0
votes

I am trying to use cloud dataflow's Python API to write a simple program that accepts input from a pubsub publisher, checks the input for a condition, and then outputs data to a topic. I have gotten the program written to where it is accepting and transforming input, as well as publishing data to a topic. My problem is that I want to only publish to the topic if a condition is true. For instance, if a keyword is present in the json data, then I want to publish a message to the pubsub topic, but not publish a message when the keyword doesn't exist. I have tried adding a global boolean flag that becomes true when a keyword is found, and wrapped it around these lines:

output = (lines
          | 'format' >> beam.Map(format_result)
          | 'encode' >> beam.Map(lambda x: x.encode('utf-8')).with_output_types(six.binary_type))
output | beam.io.WriteStringsToPubSub(self.output_topic)

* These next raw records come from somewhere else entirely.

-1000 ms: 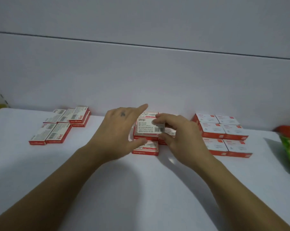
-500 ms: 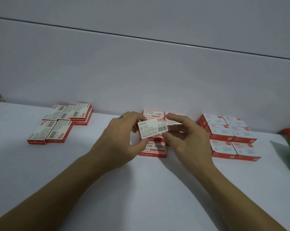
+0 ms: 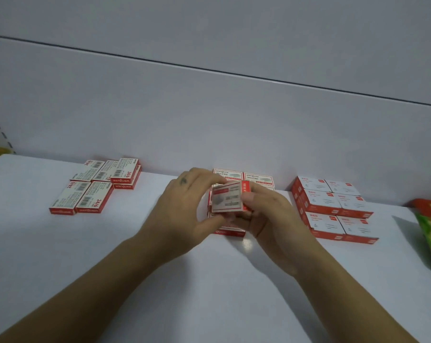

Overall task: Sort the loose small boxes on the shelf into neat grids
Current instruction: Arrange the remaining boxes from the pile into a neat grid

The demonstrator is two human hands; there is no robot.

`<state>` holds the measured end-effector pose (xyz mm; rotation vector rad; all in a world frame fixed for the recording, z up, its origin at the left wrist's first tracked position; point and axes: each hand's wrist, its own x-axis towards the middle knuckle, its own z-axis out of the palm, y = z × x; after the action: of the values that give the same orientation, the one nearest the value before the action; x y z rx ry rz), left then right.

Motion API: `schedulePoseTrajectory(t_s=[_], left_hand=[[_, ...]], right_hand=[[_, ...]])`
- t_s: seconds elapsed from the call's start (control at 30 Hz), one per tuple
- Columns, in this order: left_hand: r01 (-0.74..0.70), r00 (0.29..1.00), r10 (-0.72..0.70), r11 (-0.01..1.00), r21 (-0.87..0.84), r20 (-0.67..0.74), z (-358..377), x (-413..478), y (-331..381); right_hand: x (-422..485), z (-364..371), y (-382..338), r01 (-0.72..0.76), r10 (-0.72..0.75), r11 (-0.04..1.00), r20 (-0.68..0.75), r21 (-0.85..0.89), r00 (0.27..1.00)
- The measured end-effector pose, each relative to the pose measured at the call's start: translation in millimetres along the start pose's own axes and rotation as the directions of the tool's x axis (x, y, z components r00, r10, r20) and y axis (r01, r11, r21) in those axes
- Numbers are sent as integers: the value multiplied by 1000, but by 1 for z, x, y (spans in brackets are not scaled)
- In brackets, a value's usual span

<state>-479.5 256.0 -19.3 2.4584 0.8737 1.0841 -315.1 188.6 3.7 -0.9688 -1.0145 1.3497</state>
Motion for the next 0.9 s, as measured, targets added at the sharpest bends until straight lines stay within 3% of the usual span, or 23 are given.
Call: schedulePoseTrajectory(t_s=[0.1,0.27,0.53,0.67,0.9], left_hand=[[140,990,-135,978,-154,39,-2,-1,6],[349,933,-354,845,-405,67,-3,3,12],[397,895,-428,639,-659,125,-8,6,20],[430,866,-478,563,-706,146,-5,5,26],[374,926,-303,652,-660,226,6,-2,35]], right_hand=[[3,-3,-1,-62,61,983,16,172,998],[4,-9,-7,-8,9,1000,-165,11,986],[0,-10,-9,21,-64,981,-219,-191,974],[-2,-8,-8,2,-33,985,-182,-171,983],[-3,-5,-10,47,-87,986,-248,-160,965]])
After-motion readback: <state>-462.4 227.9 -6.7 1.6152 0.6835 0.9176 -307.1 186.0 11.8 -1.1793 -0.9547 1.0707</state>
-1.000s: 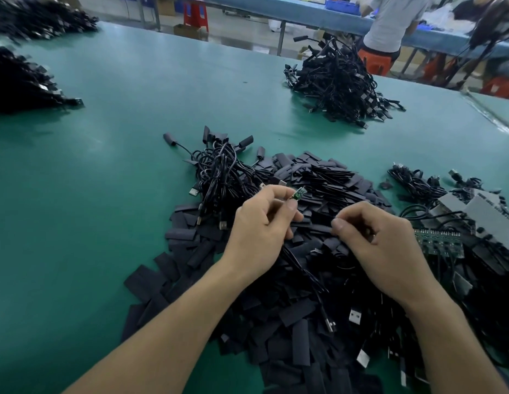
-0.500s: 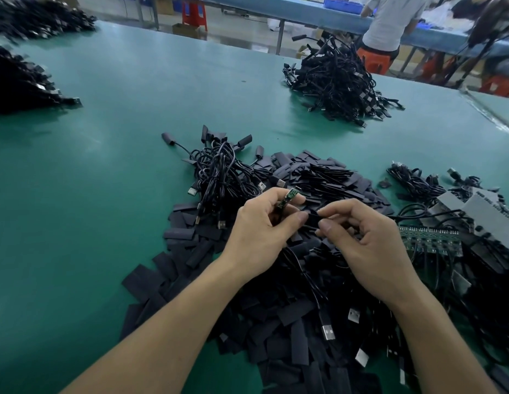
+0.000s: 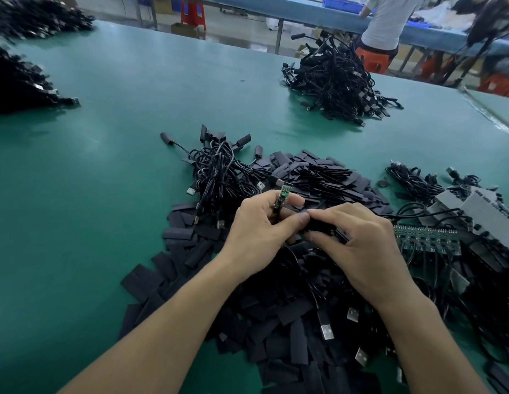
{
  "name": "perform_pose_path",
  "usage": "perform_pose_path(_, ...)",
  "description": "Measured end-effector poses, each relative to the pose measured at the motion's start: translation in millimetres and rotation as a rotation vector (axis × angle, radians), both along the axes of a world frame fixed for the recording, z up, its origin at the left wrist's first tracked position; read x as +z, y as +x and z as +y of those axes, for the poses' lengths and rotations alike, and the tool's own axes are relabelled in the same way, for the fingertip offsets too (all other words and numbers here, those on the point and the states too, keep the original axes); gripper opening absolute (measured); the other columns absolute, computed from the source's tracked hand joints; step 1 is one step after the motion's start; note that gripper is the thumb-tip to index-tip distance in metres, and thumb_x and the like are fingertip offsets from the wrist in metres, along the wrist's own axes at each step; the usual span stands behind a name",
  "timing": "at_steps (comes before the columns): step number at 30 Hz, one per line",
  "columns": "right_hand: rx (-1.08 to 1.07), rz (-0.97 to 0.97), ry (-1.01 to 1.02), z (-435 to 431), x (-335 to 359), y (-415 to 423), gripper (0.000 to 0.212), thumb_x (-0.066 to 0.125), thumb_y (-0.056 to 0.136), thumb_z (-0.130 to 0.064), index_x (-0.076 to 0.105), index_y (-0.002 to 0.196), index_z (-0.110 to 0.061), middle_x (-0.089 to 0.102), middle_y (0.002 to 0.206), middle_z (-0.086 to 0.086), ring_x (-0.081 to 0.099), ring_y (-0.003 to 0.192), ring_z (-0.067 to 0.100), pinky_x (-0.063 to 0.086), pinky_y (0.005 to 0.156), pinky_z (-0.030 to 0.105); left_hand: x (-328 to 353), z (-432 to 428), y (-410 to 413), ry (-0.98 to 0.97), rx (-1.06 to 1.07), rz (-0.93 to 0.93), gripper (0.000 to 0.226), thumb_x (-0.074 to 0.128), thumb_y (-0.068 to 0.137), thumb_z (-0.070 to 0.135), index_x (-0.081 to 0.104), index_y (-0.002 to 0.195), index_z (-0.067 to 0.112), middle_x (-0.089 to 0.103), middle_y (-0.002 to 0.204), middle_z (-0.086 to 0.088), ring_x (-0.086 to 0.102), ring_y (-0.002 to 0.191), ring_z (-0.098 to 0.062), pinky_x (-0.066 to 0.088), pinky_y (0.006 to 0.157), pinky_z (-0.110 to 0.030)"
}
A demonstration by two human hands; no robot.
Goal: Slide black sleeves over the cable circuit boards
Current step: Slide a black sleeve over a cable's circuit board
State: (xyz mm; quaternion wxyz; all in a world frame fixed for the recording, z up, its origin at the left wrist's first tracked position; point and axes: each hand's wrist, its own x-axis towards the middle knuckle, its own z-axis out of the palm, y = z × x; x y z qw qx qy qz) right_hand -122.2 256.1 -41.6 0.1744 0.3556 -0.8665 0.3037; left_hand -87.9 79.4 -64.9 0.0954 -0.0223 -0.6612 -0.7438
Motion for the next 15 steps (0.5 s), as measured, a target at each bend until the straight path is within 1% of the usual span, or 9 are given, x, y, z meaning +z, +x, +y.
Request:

That did not work. And I'm running out of ideas. Does anyone know if this can be done?

1

1 Answers

1
votes

You can use a ParDo that yields elements only when the condition is satisfied. For example, consider the following message structure where the publish field indicates whether the processed message should be outputted by the ParDo or not:

{"publish":"true","body":"This message should be published"}
{"publish":"false","body":"This message should *NOT* be published"}

We will only yield the values when publish is set to true:

class FilterFn(beam.DoFn):
    def process(self, element):
        if (element['publish'] == 'true'):
          yield element['body']

and the main pipeline code:

lines = p | 'Read messages' >> beam.io.ReadStringsFromPubSub(topic=known_args.input)
jsons = lines | 'Load into JSON' >> beam.Map(lambda x: json.loads(x))
filtered = jsons | 'Filter messages' >> beam.ParDo(FilterFn())
filtered | 'Publish messages' >> beam.io.WriteStringsToPubSub(topic=known_args.output)

Pulling the messages from the output subscription will return only one message:

This message should be published